* _EXERCISE DIRECTIONS_: The copy should hold only the line containing "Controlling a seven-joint" and the lines after it through the end of the material, each exact, with no pictures.

* _INFORMATION SHOWN_:
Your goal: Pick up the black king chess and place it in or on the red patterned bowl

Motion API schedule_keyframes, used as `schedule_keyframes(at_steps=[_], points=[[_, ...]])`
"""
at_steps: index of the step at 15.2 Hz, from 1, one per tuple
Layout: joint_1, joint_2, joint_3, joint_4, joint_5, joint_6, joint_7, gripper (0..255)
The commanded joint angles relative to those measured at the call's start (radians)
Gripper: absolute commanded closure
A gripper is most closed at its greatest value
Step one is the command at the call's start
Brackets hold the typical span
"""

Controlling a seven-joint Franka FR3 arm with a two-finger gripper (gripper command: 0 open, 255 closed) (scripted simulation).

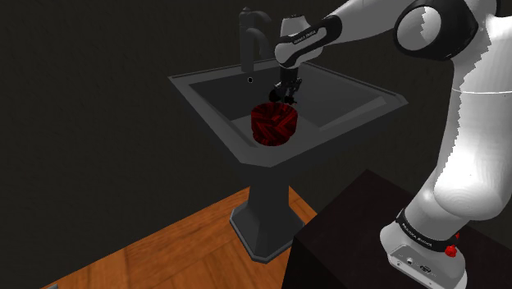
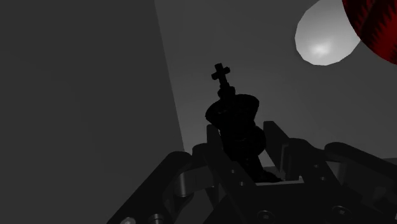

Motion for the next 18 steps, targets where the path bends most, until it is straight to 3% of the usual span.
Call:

* _YOUR SOLUTION_:
Controlling a seven-joint Franka FR3 arm with a two-finger gripper (gripper command: 0 open, 255 closed) (scripted simulation).


Motion for the next 18 steps, targets where the path bends most, until it is straight to 3% of the usual span.
Call:

This completes the exercise.